Distanciado das instituições, das quais desconfia, o brasileiro comum não acompanha nem compreende a centralidade das câmaras de vereadores e assembleias legislativas para a construção da vida cotidiana. Aposta ingenuamente todas as fichas na figura do chefe do executivo.

Uma aposta que nunca dá certo em um sistema cujo poder se divide entre executivo, legislativo e judiciário.

Colonialismo 3.0


A perspetiva atual e futura não é das mais animadoras. Os países ricos do Ocidente enfrentam desafios internos e externos, para os quais a resposta tem sido a intensificação do colonialismo. Veja-se a resposta, tanto da Europa quanto dos Estados Unidos, frente ao movimento migratório de pessoas de países pobres para países ricos.

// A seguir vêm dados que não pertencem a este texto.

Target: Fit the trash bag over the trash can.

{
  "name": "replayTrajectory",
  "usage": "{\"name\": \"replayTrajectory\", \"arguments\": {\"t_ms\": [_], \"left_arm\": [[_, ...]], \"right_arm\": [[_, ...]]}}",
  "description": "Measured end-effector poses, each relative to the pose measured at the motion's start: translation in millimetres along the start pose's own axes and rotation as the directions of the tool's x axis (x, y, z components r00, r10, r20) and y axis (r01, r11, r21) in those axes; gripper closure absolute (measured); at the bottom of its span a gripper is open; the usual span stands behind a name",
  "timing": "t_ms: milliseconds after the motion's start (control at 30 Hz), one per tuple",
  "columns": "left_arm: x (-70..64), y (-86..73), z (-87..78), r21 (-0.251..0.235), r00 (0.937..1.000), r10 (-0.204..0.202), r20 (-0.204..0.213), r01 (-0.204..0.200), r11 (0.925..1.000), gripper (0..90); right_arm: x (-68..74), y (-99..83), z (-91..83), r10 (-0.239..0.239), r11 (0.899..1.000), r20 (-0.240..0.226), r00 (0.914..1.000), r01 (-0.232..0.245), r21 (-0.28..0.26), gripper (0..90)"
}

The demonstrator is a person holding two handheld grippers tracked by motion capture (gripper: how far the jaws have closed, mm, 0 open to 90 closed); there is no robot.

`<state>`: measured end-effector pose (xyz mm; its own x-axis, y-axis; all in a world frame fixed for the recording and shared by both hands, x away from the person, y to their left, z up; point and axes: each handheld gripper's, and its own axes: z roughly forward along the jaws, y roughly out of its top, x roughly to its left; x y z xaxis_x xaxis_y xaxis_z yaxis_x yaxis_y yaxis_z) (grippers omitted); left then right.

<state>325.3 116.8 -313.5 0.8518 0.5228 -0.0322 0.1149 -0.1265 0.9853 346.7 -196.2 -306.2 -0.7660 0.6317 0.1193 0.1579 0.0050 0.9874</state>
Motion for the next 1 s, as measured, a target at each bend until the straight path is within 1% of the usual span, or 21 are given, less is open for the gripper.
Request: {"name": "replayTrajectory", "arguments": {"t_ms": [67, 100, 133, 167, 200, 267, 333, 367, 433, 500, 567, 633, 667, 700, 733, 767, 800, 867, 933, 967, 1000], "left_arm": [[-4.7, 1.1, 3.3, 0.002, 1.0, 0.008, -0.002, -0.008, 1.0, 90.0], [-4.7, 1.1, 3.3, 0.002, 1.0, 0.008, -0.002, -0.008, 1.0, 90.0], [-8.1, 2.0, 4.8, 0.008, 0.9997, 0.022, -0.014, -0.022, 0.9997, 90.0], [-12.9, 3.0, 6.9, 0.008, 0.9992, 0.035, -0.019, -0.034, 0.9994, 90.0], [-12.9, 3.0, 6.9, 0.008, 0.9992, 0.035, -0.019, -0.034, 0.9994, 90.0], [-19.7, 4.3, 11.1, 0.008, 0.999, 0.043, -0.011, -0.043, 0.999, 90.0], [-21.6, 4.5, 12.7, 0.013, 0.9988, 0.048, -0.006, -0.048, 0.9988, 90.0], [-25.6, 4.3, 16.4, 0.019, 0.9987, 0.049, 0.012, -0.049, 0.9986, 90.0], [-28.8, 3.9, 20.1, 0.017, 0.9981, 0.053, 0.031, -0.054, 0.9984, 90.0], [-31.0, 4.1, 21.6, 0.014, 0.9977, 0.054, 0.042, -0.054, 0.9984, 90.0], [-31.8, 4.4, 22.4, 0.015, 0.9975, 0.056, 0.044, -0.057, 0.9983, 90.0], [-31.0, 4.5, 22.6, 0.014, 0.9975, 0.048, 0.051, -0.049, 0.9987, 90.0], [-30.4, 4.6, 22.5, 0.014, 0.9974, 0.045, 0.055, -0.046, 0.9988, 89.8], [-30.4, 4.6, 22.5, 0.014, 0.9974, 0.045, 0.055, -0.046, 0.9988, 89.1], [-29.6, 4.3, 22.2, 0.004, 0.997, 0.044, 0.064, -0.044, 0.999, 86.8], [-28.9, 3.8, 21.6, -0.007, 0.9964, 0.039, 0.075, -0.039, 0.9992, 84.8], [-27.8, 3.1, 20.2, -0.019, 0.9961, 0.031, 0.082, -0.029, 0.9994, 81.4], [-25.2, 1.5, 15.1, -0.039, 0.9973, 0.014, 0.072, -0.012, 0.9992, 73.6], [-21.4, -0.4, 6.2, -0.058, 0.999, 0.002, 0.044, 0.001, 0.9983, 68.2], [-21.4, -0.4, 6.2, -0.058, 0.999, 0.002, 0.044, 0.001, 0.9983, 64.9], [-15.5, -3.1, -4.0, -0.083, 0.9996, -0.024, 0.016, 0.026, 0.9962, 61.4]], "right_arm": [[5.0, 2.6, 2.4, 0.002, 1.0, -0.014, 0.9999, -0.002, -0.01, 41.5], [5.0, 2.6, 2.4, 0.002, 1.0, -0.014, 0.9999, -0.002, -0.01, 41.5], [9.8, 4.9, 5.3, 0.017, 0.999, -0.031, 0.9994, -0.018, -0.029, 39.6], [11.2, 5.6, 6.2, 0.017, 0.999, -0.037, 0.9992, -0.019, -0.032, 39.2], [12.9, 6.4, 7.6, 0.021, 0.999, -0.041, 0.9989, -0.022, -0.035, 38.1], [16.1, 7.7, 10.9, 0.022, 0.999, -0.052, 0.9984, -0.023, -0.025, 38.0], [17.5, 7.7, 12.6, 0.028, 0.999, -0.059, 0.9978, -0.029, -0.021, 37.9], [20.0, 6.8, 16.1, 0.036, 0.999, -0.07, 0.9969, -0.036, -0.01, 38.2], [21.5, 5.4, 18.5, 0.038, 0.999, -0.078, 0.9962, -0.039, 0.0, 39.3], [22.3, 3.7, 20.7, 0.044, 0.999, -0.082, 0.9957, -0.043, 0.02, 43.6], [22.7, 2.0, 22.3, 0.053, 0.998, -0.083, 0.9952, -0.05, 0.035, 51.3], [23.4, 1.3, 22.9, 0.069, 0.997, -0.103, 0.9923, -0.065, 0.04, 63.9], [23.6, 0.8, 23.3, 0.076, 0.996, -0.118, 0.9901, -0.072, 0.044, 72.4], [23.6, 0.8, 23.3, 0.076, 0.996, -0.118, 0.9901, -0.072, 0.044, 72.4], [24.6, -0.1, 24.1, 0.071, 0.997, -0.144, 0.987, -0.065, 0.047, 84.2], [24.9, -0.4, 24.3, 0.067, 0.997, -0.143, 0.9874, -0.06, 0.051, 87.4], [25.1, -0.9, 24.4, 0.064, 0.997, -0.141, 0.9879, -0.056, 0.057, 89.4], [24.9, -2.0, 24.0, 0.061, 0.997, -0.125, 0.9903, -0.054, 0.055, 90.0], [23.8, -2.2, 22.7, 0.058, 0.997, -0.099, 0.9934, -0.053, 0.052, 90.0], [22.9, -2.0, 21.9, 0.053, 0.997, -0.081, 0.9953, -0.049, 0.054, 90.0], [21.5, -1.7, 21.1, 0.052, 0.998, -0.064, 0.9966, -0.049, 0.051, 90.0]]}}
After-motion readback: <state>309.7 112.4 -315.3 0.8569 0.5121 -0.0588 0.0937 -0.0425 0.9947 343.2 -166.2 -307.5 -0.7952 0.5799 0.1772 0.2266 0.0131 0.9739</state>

Os muros para conter aqueles que sonham em ingressar na civilização, fugindo de suas realidades colonizadas, não foram derrubados. Pelo contrário, eles continuam a existir, sendo reforçados ou expandidos.

Barcos ainda naufragam no mediterrâneo. Milhares de pessoas existem em suspensão em campos de refugiados e centros de detenção. Grupos ainda morrem ou sofrem abusos na travessia entre o México e os Estados Unidos.

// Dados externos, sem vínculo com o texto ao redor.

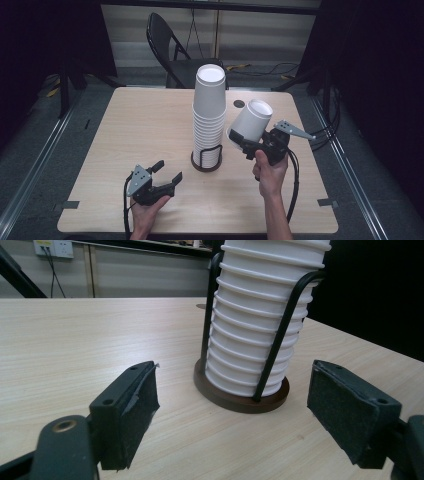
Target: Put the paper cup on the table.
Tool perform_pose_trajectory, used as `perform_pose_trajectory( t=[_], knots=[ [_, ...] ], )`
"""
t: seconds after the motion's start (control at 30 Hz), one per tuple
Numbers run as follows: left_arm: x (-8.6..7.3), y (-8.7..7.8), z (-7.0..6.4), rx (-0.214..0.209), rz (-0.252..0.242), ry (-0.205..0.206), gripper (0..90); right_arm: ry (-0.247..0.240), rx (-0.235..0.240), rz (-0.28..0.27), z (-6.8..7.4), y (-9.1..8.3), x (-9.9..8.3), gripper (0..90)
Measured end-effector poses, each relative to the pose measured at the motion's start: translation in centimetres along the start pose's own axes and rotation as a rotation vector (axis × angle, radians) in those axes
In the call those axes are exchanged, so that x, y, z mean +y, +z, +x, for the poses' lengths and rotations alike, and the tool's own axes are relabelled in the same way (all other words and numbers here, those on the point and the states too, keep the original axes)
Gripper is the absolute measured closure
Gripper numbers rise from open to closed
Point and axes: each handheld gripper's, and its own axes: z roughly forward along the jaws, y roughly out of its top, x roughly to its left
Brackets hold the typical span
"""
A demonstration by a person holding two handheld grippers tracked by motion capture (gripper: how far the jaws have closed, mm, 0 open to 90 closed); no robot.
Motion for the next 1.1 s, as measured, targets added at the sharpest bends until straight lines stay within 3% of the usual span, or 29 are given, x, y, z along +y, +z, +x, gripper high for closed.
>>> perform_pose_trajectory(
  t=[0.13, 0.2, 0.4, 0.5, 0.73, 0.8, 0.97, 1.1],
  knots=[
    [0.2, 0.2, -0.1, -0.025, 0.007, 0.003, 20.4, 0.013, -0.002, 0.010, 0.0, -0.1, -0.9, 14.4],
    [0.3, 0.3, -0.3, -0.053, 0.007, 0.003, 25.3, 0.032, 0.005, 0.011, -0.1, -0.2, -1.4, 14.5],
    [0.5, 0.6, -0.9, -0.055, -0.006, 0.022, 24.7, 0.076, 0.022, 0.021, -0.3, -0.2, -3.4, 14.6],
    [0.6, 0.9, -1.2, -0.075, -0.016, 0.015, 32.2, 0.097, 0.033, 0.026, -0.3, -0.3, -4.3, 14.6],
    [0.8, 1.4, -1.7, -0.087, -0.023, 0.027, 32.5, 0.124, 0.050, 0.036, 0.0, 0.0, -5.8, 14.6],
    [0.8, 1.5, -1.8, -0.116, -0.006, 0.037, 35.6, 0.138, 0.066, 0.020, 0.1, 0.0, -6.4, 14.7],
    [0.5, 1.6, -2.2, -0.139, 0.008, 0.047, 38.7, 0.177, 0.086, 0.030, 0.1, 0.2, -7.6, 14.7],
    [0.5, 1.7, -2.6, -0.155, -0.016, 0.064, 34.7, 0.203, 0.106, 0.044, 0.6, 0.7, -8.8, 14.7]
  ],
)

Enquanto isso, vozes e grupos políticos de direita ecoam nos países ricos mensagens anti-imigrantes: anti-africanos, anti-árabes, anti-latino-americanos.

A reação mais importante, no entanto, é a econômica. Os países ricos apertam o cinto de suas colônias, a fim de lhe extrair mais riqueza, fenômeno que vem se observando no Brasil ao longo dos últimos anos, como exemplificado pela perda da soberania energética da cadeia de óleo e gás - e internacionalização do preço dos combustíveis -, pelo desmonte de leis e instituições que coibiam externalizações, pelo contrabando de madeira e ouro para o exterior, etc.

E assim o país fica cada vez mais bárbaro e bestializado. O poder, por sua vez, se expressa mais e mais pela lógica do crime organizado e da milícia. Como diz a música: "o Haiti é aqui, o Haiti não é aqui".